▶ _YOUR GOAL_:
Among the entries below, find the lines with the word "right" and copy them.

▶ _DATA PROVIDED_:

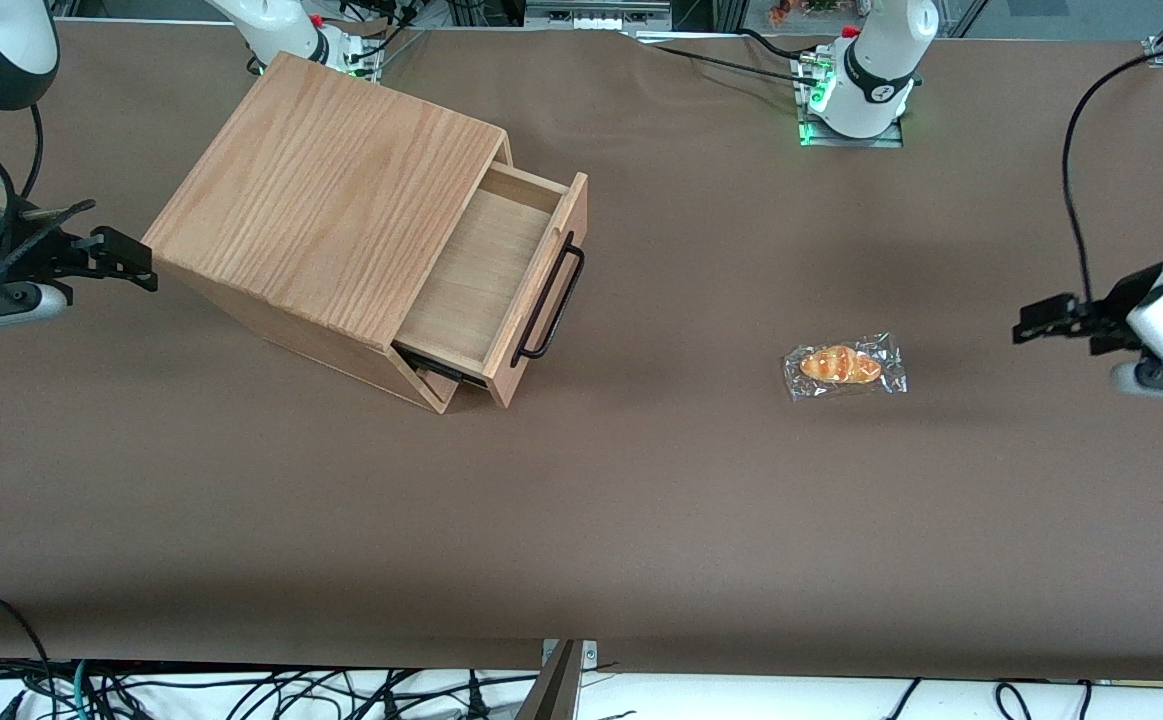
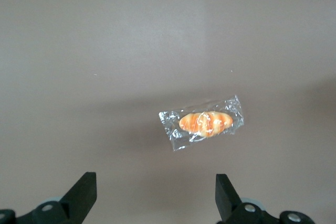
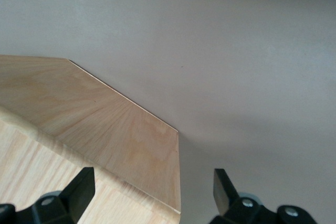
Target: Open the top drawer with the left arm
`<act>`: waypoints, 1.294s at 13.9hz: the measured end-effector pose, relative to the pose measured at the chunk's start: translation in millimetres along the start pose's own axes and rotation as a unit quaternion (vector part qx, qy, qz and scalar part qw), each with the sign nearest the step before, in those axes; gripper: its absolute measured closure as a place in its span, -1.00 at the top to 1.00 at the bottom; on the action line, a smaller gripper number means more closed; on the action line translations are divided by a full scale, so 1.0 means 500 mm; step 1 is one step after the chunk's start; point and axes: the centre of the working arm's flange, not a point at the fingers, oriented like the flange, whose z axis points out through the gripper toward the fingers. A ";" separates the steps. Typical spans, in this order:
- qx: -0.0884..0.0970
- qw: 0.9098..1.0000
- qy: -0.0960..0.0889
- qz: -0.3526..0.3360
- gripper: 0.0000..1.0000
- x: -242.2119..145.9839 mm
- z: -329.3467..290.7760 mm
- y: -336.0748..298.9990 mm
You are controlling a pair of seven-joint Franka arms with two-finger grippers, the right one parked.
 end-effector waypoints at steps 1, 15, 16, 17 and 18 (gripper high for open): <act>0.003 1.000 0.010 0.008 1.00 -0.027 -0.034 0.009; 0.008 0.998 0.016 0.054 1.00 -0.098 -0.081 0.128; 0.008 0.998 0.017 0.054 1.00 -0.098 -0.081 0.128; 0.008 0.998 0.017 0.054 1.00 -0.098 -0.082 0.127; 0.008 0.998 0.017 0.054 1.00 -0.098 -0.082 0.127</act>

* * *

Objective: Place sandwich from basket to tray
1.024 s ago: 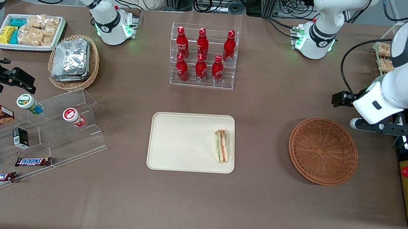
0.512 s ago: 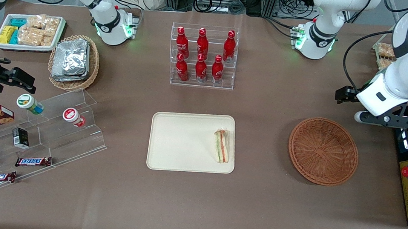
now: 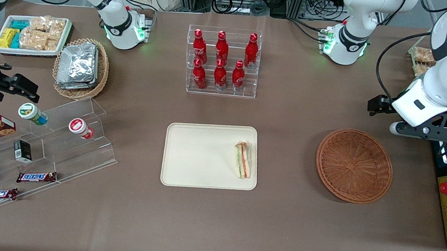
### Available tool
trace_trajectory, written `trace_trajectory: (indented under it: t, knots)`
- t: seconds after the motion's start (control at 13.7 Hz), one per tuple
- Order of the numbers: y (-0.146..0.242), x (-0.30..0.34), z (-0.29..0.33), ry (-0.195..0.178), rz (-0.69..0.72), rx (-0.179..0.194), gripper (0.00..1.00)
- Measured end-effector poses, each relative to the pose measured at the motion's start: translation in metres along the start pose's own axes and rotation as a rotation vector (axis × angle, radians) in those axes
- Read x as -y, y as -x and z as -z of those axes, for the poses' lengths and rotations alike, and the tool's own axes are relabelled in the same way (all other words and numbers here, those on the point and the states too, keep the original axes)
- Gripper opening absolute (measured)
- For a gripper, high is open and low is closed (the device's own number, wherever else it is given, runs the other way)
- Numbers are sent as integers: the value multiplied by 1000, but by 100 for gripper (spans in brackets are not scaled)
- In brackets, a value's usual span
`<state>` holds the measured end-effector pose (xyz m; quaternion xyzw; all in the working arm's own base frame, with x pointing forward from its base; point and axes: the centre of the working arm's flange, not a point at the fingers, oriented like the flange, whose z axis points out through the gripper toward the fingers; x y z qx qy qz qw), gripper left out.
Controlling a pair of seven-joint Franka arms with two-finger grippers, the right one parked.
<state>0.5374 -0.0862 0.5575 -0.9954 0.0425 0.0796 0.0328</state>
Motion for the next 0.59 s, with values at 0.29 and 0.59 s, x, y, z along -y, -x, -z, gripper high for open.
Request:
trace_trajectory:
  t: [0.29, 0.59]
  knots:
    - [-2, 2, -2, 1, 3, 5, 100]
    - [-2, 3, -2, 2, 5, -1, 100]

▶ _EXERCISE OUTPUT_:
You are controlling a pair of seven-joint Franka arms with two-finger grippers, the right one parked.
Controlling a pair of seven-joint Franka arms with two-finger grippers, the right one parked.

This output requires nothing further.